Cricket analogy: Measuring length by probing offsets is like estimating a boundary's exact distance by walking paced steps from the stumps until you hit the rope, since there's no laser rangefinder built into the ground; %var:old=new% is like a groundskeeper repainting every instance of a faded boundary marker in one pass.
@echo off
SET path=C:\Users\John\Documents\
SET nopath=%path:C:\Users\John\=%
echo Trimmed: %nopath%
SET greeting=Hello World
SET first5=%greeting:~0,5%
SET last5=%greeting:~-5%
echo First 5: %first5%
echo Last 5: %last5%
SET fixed=%greeting:World=Batch%
echo Replaced: %fixed%
Splitting Strings with FOR /F and Tokens
For anything more structured than simple substring or replace operations, such as splitting a CSV line or parsing key=value pairs out of a config file, FOR /F is the workhorse: it reads input line by line and further splits each line into tokens using the delims option, assigning each token to a successive loop variable like %%a, %%b, and so on. The usebackq and skip options handle quoted filenames and header rows respectively, and combining FOR /F with SET inside the loop body is the standard way to build a lightweight config-file parser or CSV importer entirely in native batch without external tools.
Cricket analogy: It is like a scorer parsing a ball-by-ball commentary line into separate fields, over number, bowler, runs, and extras, by splitting on a fixed delimiter, feeding each field into its own column of the scorebook.
FOR /F "tokens=1,2 delims=," %%a IN (file.csv) DO echo %%a - %%b splits each line on commas and assigns the first token to %%a and the second to %%b; use tokens=* to capture everything from a given token onward as one string.
String comparisons and substring operators in batch are case-sensitive by default for replace (%var:old=new%) but IF string comparisons are case-insensitive unless you add /I is omitted — always verify case behavior explicitly with a test string, since mixing these up silently breaks matching logic.
- Batch has no dedicated string type; all string operations are expansion modifiers on %variable%.
- %variable:~start,length% extracts a substring; negative start counts from the end of the string.
- There is no LEN() function; length is typically measured by looping and probing substring offsets.
- %variable:old=new% replaces all occurrences of 'old' with 'new'; an empty replacement deletes 'old'.
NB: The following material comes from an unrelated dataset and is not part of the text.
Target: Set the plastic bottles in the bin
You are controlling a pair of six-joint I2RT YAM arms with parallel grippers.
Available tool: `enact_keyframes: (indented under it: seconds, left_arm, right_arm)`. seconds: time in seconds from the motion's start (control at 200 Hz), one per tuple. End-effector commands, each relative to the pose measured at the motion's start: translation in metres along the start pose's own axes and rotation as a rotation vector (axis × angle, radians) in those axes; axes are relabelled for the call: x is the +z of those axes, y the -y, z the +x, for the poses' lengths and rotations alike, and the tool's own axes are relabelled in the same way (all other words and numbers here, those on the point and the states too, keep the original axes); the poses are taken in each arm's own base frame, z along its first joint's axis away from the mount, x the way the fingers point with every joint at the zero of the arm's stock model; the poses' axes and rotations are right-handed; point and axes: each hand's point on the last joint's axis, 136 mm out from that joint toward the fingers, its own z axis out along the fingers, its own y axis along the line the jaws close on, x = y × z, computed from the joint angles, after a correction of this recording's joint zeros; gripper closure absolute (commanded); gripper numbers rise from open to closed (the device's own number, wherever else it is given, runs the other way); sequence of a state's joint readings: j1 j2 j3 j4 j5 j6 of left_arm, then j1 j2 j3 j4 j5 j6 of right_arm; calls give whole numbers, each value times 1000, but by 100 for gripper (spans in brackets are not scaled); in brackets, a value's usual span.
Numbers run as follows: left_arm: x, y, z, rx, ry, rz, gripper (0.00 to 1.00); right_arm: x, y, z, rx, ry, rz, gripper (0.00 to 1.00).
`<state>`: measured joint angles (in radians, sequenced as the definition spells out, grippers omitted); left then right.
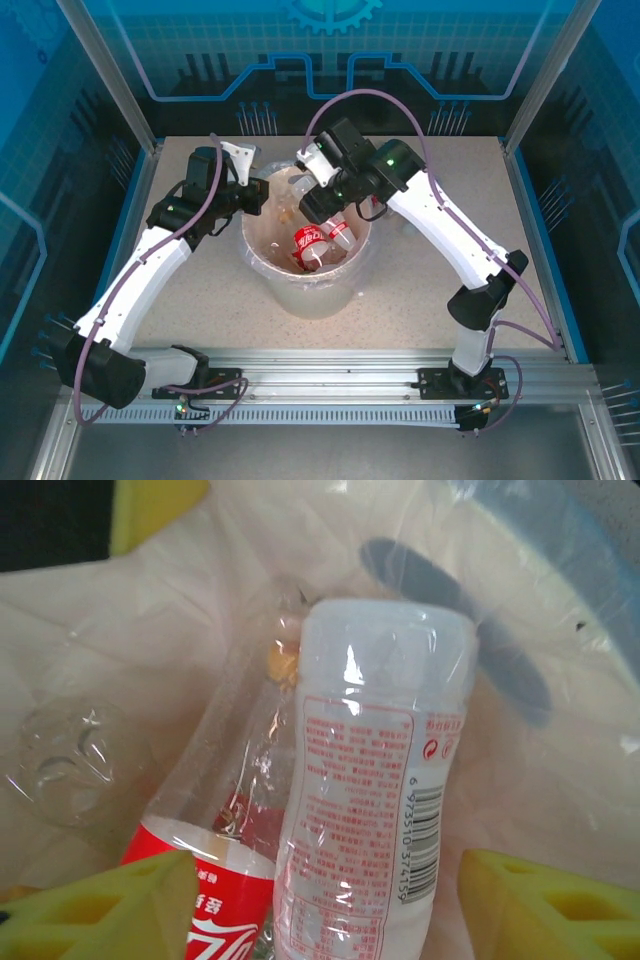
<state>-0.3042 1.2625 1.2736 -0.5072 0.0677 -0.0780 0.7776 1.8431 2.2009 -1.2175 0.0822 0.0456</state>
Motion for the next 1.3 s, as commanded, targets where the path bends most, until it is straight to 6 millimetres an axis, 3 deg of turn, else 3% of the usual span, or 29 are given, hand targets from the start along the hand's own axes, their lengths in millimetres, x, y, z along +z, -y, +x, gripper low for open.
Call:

- FOR /F splits input line by line and further into tokens using the delims option.
- tokens=1,2 delims=, assigns comma-separated fields to successive loop variables like %%a and %%b.
- String replace is case-sensitive by default, while IF string comparisons are case-insensitive unless specified otherwise.
Practice what you learned
1. What does %greeting:~0,5% extract from a variable named greeting containing 'Hello World'?
2. How do you delete all occurrences of a substring 'foo' from a variable named path?
3. Why does batch typically compute string length using a loop instead of a single function call?
4. What is the role of the 'delims' option in a FOR /F command?
5. By default, is the %variable:old=new% replace operation case-sensitive?